Some of the people Ekaphum has spoken to include a breast cancer patient who has missed five months of treatment, a suicidal woman who is off the medication she was taking for mental health problems, and many with other serious health conditions who have missed hospital appointments in Thailand. Many Thai nationals are desperate to return for other reasons. Some have family members who have died, and one woman is anxious to escape a domestic violence situation.
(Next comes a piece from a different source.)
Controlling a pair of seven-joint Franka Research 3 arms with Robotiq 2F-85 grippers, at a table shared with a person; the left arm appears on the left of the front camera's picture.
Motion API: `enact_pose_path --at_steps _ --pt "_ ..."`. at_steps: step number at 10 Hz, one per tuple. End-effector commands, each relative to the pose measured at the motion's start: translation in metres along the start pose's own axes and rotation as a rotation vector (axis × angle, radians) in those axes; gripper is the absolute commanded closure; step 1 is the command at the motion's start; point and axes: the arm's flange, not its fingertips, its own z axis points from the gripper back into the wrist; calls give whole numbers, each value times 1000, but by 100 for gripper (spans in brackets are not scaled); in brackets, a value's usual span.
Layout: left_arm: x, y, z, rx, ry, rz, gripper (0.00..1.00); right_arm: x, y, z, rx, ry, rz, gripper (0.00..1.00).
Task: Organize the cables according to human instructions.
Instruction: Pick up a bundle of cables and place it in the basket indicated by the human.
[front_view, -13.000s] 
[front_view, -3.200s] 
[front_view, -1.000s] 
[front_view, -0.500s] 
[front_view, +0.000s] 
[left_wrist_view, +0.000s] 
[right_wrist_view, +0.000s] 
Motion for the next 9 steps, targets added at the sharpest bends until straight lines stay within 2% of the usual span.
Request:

Thailand closed its borders in March and since then, around 1,600 Thais have repatriated, but Ekaphum says there are nowhere near enough repatriation flights, as around 3,400 Thais in the UK have registered to return. He adds that the actual number may be as high as 4,000 as not all will have registered. He says priority must be given to those with urgent needs.

“There are so many Thais in the UK, so 1,600 people is a very, very small amount. Who deserves the seat on the plane to go back more, a suicidal patient or a fit, 24 year old student? I don’t think it’s fair to just queue up people and call them up in order. We’re not robots. People are shaking, crying, and asking me to help them. “

Ekaphum says Thais on tourist visas cannot afford healthcare or medication in the UK. Others have lost money after booking tickets home on flights that ended up being cancelled. He says one family paid 240,000 baht for 4 seats on a flight that was subsequently cancelled and now need to wait 6 months for a refund. Many Thai nationals only planned to be in the UK for a short time and are running out of money.